No regrets for KU researcher after injuries prevent trip to Sweden to receive honor

KU professor of geography Bill Woods talks in the backyard of his Lawrence home about some of his travels around the world.

Twice this year, Bill Woods was set to go receive the greatest honor of his life: an honorary doctorate from the prestigious Uppsala University in Sweden.

But twice, his health has foiled him. First there was a concussion, from a fall in his bathroom. Then there was back surgery, correcting discs and vertebrae that were putting unbearable pressure on his spine.

“It was a comedy of errors,” said Woods, a professor of geography at Kansas University.

Perhaps so, but it was no coincidence. His more than four decades of work as an archaeologist had earned him the honor, but the scars from his hazardous career had left the 66-year-old Woods unable to go be recognized — at least for now.

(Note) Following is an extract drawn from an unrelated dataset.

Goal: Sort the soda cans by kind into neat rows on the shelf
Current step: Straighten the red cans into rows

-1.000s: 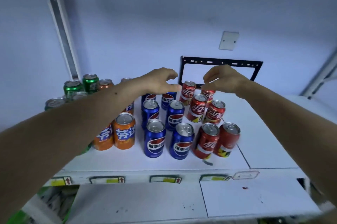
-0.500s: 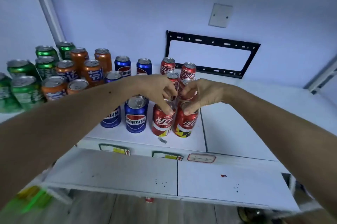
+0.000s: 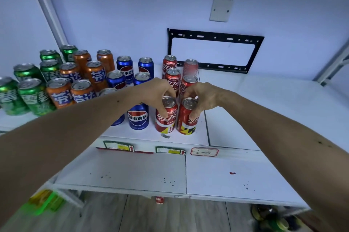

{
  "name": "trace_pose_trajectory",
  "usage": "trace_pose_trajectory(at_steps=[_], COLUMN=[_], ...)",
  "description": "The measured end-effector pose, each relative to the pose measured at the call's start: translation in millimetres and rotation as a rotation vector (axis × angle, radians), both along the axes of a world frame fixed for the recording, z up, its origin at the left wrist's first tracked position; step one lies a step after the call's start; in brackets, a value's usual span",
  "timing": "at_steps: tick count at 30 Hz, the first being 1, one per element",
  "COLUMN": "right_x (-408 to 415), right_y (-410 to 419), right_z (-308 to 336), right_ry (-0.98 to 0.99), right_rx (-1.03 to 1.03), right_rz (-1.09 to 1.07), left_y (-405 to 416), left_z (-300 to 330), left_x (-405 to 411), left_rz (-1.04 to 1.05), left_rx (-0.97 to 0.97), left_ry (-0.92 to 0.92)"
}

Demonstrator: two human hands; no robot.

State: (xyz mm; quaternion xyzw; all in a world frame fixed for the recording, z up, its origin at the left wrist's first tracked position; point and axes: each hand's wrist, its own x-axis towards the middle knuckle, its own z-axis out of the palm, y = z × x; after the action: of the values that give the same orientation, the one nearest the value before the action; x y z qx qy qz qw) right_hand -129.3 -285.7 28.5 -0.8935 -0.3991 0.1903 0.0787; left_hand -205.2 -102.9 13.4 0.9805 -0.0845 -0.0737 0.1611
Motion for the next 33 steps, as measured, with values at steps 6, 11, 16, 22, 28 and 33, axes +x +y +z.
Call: trace_pose_trajectory(at_steps=[6,11,16,22,28,33], right_x=[-6,-10,-14,-7,47,81], right_y=[0,7,7,1,-7,12], right_z=[-7,-11,-10,0,23,10], right_ry=[-0.051,-0.101,-0.120,-0.091,-0.179,-0.157], right_rx=[0.026,0.017,0.044,-0.081,0.077,0.108], right_rz=[-0.058,-0.120,-0.127,-0.091,-0.204,-0.166], left_y=[0,0,-3,2,21,26], left_z=[-5,-4,-3,2,30,19], left_x=[1,-1,-1,7,42,85], left_rz=[0.021,0.013,0.016,0.046,0.185,0.240], left_rx=[0.007,0.025,0.021,-0.048,-0.241,-0.045], left_ry=[-0.006,-0.005,0.020,0.112,-0.036,-0.124])
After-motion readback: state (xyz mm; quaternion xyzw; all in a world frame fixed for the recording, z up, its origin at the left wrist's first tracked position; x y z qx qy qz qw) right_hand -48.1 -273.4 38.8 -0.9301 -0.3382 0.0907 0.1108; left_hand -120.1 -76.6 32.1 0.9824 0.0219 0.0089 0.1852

It was last fall when Woods learned he’d been picked to receive an honorary doctorate from Uppsala, a university founded in 1477 whose past faculty include Carl Linnaeus, who created the modern system of taxonomy for living things, and Anders Celsius, the namesake of the temperature scale.

The doctorate was to recognize him for his research on terra preta, or “dark earth”: a type of fertile soil he and others have found in the Amazon rainforest, the soil of which was previously thought to be infertile. Many of the researchers who worked alongside him were Swedish — perhaps, he supposes, because South America sounds like a nice place to go in the winter for people in Sweden — and he’d taught a course at Uppsala before.

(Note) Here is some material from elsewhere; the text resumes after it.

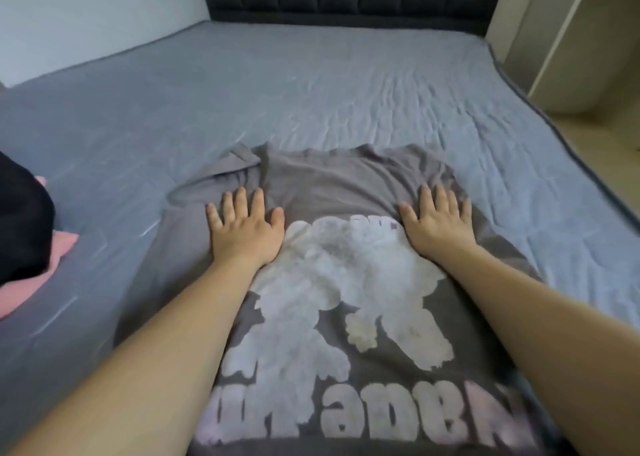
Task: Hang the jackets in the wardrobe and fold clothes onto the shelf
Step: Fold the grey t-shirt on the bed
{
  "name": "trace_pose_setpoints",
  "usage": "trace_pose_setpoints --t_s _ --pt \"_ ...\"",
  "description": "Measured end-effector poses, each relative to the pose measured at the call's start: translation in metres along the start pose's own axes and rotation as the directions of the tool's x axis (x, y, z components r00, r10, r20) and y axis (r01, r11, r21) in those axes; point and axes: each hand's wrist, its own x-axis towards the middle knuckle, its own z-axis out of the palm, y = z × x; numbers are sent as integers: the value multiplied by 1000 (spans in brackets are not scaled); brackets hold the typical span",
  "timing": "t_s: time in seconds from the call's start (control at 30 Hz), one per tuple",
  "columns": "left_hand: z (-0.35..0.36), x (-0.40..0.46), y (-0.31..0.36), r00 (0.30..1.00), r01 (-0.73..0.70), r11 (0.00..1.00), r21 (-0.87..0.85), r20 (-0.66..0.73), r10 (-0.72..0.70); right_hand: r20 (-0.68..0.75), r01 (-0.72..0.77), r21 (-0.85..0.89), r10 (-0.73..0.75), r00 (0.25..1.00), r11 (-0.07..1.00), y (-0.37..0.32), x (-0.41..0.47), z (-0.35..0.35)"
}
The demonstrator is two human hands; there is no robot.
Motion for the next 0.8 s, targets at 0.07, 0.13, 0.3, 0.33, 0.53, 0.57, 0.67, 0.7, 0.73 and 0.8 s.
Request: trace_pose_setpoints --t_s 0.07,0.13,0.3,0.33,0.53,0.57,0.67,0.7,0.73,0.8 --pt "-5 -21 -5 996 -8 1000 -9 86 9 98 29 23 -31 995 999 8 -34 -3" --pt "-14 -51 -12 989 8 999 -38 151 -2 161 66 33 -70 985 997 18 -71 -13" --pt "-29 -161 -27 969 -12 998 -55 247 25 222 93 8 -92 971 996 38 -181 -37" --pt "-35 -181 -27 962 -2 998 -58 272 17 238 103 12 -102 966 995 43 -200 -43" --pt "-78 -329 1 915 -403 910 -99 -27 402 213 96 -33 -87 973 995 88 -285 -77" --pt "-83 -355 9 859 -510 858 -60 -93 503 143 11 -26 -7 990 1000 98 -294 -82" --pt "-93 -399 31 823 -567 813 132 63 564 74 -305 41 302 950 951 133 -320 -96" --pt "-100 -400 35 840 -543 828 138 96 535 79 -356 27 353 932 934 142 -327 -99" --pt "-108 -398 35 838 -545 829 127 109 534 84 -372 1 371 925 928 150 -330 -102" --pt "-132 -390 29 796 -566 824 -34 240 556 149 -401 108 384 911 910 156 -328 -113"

Woods, who came to KU in 2005 from Southern Illinois University-Edwardsville, has long focused his research on soils. That’s not because he’s particularly interested in dirt, he says, but because of the stories soil can tell about the human history of an area.

He’s been one of the leaders of a group of researchers who’ve changed scientists’ ideas about the Amazon rainforest, which they’ve found was once home to a huge civilization of perhaps 20 million people.

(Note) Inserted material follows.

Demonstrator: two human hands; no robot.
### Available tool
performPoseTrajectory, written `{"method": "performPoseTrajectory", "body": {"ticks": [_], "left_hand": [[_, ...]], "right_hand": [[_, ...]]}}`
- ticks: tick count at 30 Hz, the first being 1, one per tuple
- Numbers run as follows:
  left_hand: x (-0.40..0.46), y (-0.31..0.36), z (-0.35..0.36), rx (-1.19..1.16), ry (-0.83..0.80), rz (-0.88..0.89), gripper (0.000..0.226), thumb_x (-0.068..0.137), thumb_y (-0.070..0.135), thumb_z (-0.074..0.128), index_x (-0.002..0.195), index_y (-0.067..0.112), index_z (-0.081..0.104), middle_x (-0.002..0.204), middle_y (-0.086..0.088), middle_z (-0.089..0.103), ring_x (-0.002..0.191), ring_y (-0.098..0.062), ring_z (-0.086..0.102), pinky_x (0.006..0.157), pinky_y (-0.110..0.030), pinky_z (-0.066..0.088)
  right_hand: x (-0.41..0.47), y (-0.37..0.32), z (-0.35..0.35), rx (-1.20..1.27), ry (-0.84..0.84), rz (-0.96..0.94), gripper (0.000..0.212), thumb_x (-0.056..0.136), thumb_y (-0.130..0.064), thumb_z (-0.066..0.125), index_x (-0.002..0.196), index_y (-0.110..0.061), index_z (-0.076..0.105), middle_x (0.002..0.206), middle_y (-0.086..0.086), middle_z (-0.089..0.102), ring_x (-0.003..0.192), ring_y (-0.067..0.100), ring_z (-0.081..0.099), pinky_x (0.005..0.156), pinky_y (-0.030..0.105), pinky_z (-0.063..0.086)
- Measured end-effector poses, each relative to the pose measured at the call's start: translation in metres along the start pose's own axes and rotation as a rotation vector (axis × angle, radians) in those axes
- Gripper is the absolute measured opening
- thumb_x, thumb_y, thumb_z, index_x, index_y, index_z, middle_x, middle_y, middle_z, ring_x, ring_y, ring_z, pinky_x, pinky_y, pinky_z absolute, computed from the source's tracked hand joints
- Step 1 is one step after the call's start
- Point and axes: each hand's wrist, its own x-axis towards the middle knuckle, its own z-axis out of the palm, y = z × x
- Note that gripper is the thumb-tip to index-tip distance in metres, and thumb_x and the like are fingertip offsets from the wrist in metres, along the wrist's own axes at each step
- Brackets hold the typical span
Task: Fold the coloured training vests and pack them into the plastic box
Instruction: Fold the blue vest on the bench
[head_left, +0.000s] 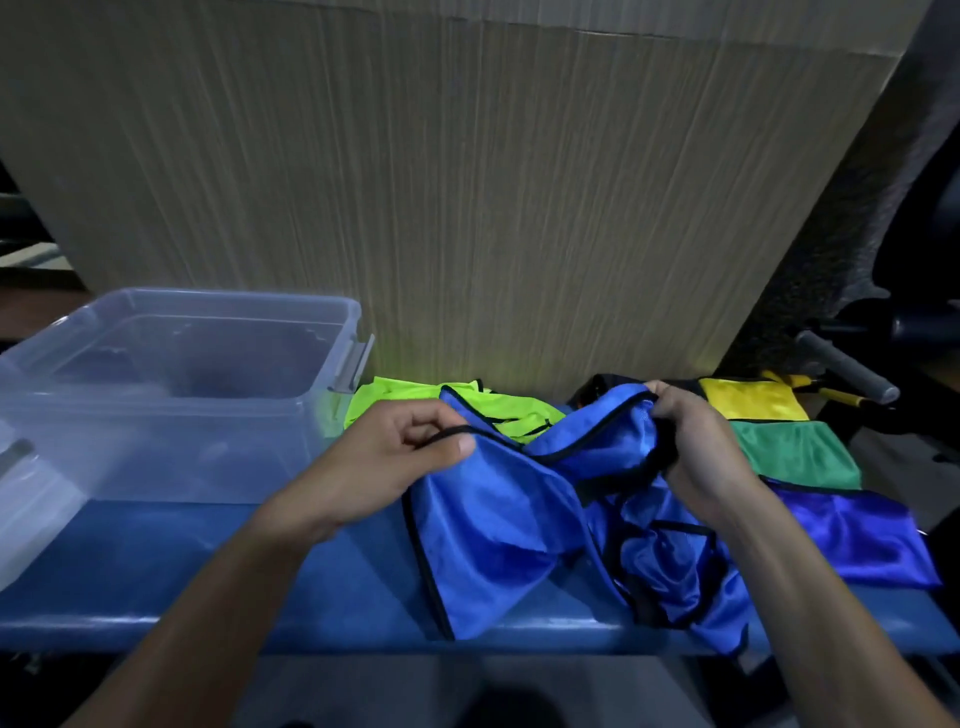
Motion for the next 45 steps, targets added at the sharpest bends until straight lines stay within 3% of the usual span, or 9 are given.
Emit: {"method": "performPoseTrajectory", "body": {"ticks": [8,11,17,22,26,33,36,41,45], "left_hand": [[-0.004,0.013,0.016,0.148,-0.347,-0.001,0.012,0.094,0.021,0.072,0.103,0.022,0.079,0.096,0.007,0.077,0.09,-0.002,0.066,0.084,-0.018,0.047],[-0.002,0.013,0.027,0.277,-0.399,0.0,0.012,0.094,0.022,0.072,0.104,0.02,0.078,0.094,0.013,0.076,0.09,0.001,0.067,0.084,-0.015,0.045],[-0.001,0.012,0.04,0.302,-0.41,-0.007,0.014,0.095,0.024,0.071,0.106,0.017,0.079,0.095,0.014,0.075,0.094,-0.001,0.068,0.089,-0.018,0.045],[0.0,0.011,0.029,0.492,-0.355,-0.01,0.021,0.091,0.045,0.068,0.104,0.029,0.075,0.097,0.016,0.074,0.093,-0.006,0.068,0.09,-0.04,0.053],[-0.005,0.008,0.014,0.507,-0.398,-0.076,0.032,0.086,0.053,0.068,0.099,0.024,0.071,0.088,-0.004,0.071,0.082,-0.029,0.064,0.078,-0.051,0.053],[-0.013,0.043,0.026,0.13,-0.397,0.019,0.008,0.096,0.016,0.069,0.1,0.021,0.074,0.1,-0.001,0.072,0.094,-0.026,0.065,0.087,-0.038,0.052],[-0.01,0.046,0.041,0.317,-0.177,0.249,0.01,0.095,0.018,0.07,0.101,0.025,0.075,0.099,0.008,0.064,0.093,-0.017,0.061,0.084,-0.023,0.047],[-0.002,0.036,0.043,0.58,-0.071,0.343,0.01,0.099,0.028,0.063,0.101,0.036,0.068,0.145,0.022,0.042,0.14,-0.012,0.036,0.111,-0.027,0.028],[0.001,0.032,0.042,0.436,-0.134,0.269,0.009,0.102,0.022,0.061,0.102,0.029,0.067,0.111,0.013,0.063,0.11,-0.016,0.061,0.091,-0.028,0.045]], "right_hand": [[-0.011,0.013,-0.025,-0.787,-0.062,-0.141,0.008,0.089,-0.017,0.077,0.082,-0.018,0.074,0.078,0.003,0.076,0.076,0.016,0.073,0.071,0.032,0.055],[-0.012,0.017,-0.027,-1.16,-0.064,-0.313,0.022,0.079,-0.007,0.077,0.079,-0.028,0.07,0.081,-0.009,0.07,0.082,0.012,0.068,0.071,0.022,0.048],[-0.013,0.051,-0.007,-1.596,-0.355,-0.589,0.072,0.066,-0.01,0.074,0.132,-0.035,0.055,0.135,-0.007,0.047,0.114,0.02,0.045,0.087,0.038,0.042],[-0.019,0.053,0.011,-1.401,-0.515,-0.519,0.009,0.094,-0.028,0.063,0.101,-0.028,0.069,0.097,-0.009,0.071,0.092,0.016,0.064,0.079,0.036,0.047],[-0.019,0.039,0.007,-0.937,-0.471,-0.275,0.03,0.099,-0.03,0.065,0.081,-0.007,0.064,0.068,0.006,0.058,0.064,0.009,0.051,0.064,0.037,0.041],[-0.041,0.0,0.022,-0.579,-0.368,-0.305,0.062,0.104,-0.04,0.052,0.066,0.004,0.032,0.06,0.017,0.021,0.056,0.027,0.017,0.049,0.025,0.023],[-0.047,-0.007,0.028,-0.52,-0.397,-0.278,0.072,0.101,-0.052,0.053,0.069,0.011,0.04,0.06,0.026,0.028,0.056,0.037,0.023,0.054,0.048,0.027],[-0.055,-0.014,0.031,-0.538,-0.472,-0.291,0.061,0.095,-0.045,0.051,0.073,0.011,0.041,0.064,0.022,0.025,0.061,0.036,0.022,0.06,0.051,0.021],[-0.052,-0.013,0.024,-0.606,-0.45,-0.368,0.047,0.092,-0.031,0.051,0.078,0.013,0.048,0.069,0.022,0.039,0.064,0.036,0.033,0.065,0.053,0.03]]}}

“What we see now is not a reflection of what was going on 500 years ago,” Woods said. “It’s people who have gone through a holocaust.”

The clues to that conclusion are found in the soil, he says — it shows signs of human waste and garbage, as well as a method of cultivating the earth with charcoal that could suggest possible sustainable farming practices for use today.

“His work in the Amazon is groundbreaking,” said Rolfe Mandel, a KU professor of anthropology and senior scientist at the Kansas Geological Survey.

To receive his honor, Woods was to attend a lavish ceremony in January at Uppsala, where he would wear a white tuxedo with tails and receive a gold ring.

But the problem is that, Woods says, the perils of an archaeological career shown in the “Indiana Jones” movies actually aren’t that far off. And a lifetime of dangerous work is catching up to him.

Woods can tick off a laundry list of injuries and diseases he’s had. He’s had seven concussions, many from rocks or debris falling on his head as he collected soil samples from 15-foot-deep holes. He’s had malaria, hepatitis and typhoid. He’s broken his hand and several ribs.

Then there was the time when his Achilles tendon snapped while he was crossing a six-lane highway in Panama to get some antibiotics for a case of pneumonia. He had to drag his leg the rest of the way.

“It was like ‘Frogger,’ ” Woods said.

And he’s put a lot of strain on his back over the years, first while playing football in high school and college and then while hauling equipment through jungles and down holes. Finally, in March, he had to have surgery to remove parts of three discs and two vertebrae. That meant he’d have to miss his already-rescheduled trip to Sweden, set for May.

But Woods isn’t down on himself. He’s better off than colleagues of his who’ve been shot or bitten by snakes in the middle of the jungle.

And, he says, the work has been worth it.

“It’s finding new things,” Woods said. “The camaraderie. And, I guess, the sense of adventure.”

Woods is thinking of retirement soon. He did receive his actual honorary doctorate, a two-foot-long certificate written in Latin, in the mail. And he’s set to receive another award in October, a lifetime-achievement honor from the Geological Society of America.

But he’s also waiting to find out if his trip to Sweden can be rescheduled. If it can, he’s determined to go.

“I need to get my gold ring,” Woods said, “and to do that I have to go there.”